_WHAT TO PRODUCE_. Each line of the data that includes "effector" must be copied.

_SOURCE DATA_.

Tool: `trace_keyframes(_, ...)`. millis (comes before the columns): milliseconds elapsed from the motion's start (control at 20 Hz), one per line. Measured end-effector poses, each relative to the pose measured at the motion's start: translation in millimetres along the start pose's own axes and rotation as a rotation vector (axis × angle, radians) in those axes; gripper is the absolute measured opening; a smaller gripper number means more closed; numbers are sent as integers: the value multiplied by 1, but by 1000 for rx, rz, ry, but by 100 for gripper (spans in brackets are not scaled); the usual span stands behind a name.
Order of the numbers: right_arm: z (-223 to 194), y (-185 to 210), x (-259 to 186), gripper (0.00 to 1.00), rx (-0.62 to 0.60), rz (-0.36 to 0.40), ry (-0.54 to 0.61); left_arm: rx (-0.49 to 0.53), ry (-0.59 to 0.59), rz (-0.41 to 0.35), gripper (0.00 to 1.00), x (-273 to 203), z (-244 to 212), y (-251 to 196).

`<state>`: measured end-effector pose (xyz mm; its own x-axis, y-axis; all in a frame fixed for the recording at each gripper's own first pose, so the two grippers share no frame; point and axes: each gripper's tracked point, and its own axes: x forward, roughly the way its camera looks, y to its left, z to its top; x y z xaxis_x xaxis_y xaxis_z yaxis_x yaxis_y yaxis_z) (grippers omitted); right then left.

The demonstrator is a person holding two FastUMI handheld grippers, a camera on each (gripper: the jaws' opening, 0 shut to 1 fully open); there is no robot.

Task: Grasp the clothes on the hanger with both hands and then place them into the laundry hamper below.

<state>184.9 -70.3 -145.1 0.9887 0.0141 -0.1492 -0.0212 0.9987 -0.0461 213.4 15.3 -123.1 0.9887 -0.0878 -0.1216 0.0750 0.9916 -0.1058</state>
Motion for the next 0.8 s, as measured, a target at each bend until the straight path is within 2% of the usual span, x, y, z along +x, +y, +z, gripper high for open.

_RESPONSE TO THE TASK_.
Tool: `trace_keyframes(_, ...)`. millis (comes before the columns): milliseconds elapsed from the motion's start (control at 20 Hz), one per line. Measured end-effector poses, each relative to the pose measured at the motion's start: translation in millimetres along the start pose's own axes and rotation as a rotation vector (axis × angle, radians) in those axes; gripper is the absolute measured opening; a smaller gripper number means more closed; numbers are sent as integers: the value multiplied by 1, but by 1000 for rx, rz, ry, but by 100 for gripper (spans in brackets are not scaled); the usual span stands behind a name.
`<state>`: measured end-effector pose (xyz mm; its own x-axis, y-axis; all in a frame fixed for the recording at each gripper's own first pose, so the two grippers share no frame; point and axes: each gripper's tracked point, and its own axes: x forward, roughly the way its camera looks, y to its left, z to its top; x y z xaxis_x xaxis_y xaxis_z yaxis_x yaxis_y yaxis_z) (grippers omitted); right then left.

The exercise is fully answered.